All of lore.kernel.org
 help / color / mirror / Atom feed
From: Stanislav Fomichev <sdf@google.com>
To: netdev@vger.kernel.org, bpf@vger.kernel.org
Cc: ast@kernel.org, daniel@iogearbox.net,
	Stanislav Fomichev <sdf@google.com>,
	Martin KaFai Lau <kafai@fb.com>, Song Liu <songliubraving@fb.com>,
	Eric Dumazet <edumazet@google.com>
Subject: [PATCH bpf-next v5 1/3] bpf: remove extra lock_sock for TCP_ZEROCOPY_RECEIVE
Date: Fri,  8 Jan 2021 10:03:31 -0800	[thread overview]
Message-ID: <20210108180333.180906-2-sdf@google.com> (raw)
In-Reply-To: <20210108180333.180906-1-sdf@google.com>

Add custom implementation of getsockopt hook for TCP_ZEROCOPY_RECEIVE.
We skip generic hooks for TCP_ZEROCOPY_RECEIVE and have a custom
call in do_tcp_getsockopt using the on-stack data.
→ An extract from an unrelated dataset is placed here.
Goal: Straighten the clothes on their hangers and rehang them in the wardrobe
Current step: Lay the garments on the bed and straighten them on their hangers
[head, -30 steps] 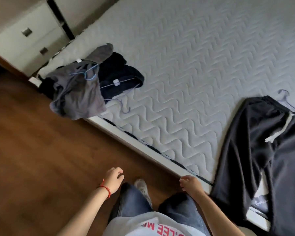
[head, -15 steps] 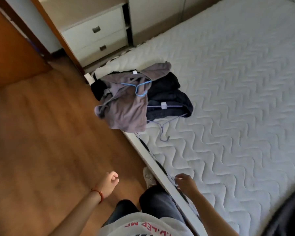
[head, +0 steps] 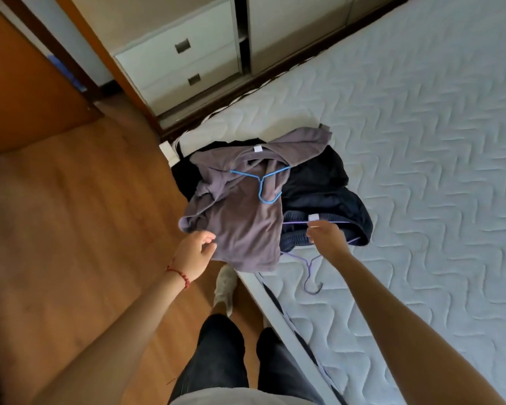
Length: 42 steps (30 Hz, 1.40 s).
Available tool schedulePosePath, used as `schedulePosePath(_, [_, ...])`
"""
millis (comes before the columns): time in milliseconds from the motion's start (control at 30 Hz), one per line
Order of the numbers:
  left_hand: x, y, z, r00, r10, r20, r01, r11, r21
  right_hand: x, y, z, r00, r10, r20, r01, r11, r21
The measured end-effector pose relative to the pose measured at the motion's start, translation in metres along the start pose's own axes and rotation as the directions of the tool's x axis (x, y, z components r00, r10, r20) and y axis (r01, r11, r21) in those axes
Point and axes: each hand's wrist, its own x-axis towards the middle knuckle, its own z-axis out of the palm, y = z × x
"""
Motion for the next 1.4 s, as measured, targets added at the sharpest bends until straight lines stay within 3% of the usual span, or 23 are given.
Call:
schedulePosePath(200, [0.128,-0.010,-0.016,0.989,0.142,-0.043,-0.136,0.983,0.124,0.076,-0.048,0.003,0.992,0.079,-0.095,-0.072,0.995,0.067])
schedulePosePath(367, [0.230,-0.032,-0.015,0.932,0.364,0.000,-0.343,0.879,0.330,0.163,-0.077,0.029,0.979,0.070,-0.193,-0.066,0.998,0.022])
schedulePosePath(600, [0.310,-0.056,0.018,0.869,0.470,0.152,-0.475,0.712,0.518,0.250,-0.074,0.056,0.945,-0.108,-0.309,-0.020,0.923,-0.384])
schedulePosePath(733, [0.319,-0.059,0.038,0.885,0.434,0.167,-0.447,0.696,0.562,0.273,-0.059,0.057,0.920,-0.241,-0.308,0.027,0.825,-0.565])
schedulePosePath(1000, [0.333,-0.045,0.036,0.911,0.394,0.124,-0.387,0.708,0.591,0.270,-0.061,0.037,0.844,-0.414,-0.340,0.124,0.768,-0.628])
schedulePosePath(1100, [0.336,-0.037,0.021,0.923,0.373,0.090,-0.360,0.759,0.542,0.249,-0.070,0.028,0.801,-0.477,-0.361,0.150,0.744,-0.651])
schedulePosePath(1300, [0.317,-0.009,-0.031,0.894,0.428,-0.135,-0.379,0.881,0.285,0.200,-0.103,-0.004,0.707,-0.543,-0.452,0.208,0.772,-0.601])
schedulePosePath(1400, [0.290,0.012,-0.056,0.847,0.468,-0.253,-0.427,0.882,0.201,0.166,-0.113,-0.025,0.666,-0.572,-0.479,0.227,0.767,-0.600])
This removes
3% overhead for locking/unlocking the socket.

Without this patch:
     3.38%     0.07%  tcp_mmap  [kernel.kallsyms]  [k] __cgroup_bpf_run_filter_getsockopt
            |
             --3.30%--__cgroup_bpf_run_filter_getsockopt
                       |
                        --0.81%--__kmalloc

With the patch applied:
     0.52%     0.12%  tcp_mmap  [kernel.kallsyms]  [k] __cgroup_bpf_run_filter_getsockopt_kern

Signed-off-by: Stanislav Fomichev <sdf@google.com>
Cc: Martin KaFai Lau <kafai@fb.com>
Cc: Song Liu <songliubraving@fb.com>
Cc: Eric Dumazet <edumazet@google.com>
---
 include/linux/bpf-cgroup.h                    | 25 ++++++++++--
 include/net/sock.h                            |  2 +
 include/net/tcp.h                             |  1 +
 kernel/bpf/cgroup.c                           | 38 +++++++++++++++++++
 net/ipv4/tcp.c                                | 14 +++++++
 net/ipv4/tcp_ipv4.c                           |  1 +
 net/ipv6/tcp_ipv6.c                           |  1 +
 .../selftests/bpf/prog_tests/sockopt_sk.c     | 22 +++++++++++
 .../testing/selftests/bpf/progs/sockopt_sk.c  | 15 ++++++++
 9 files changed, 115 insertions(+), 4 deletions(-)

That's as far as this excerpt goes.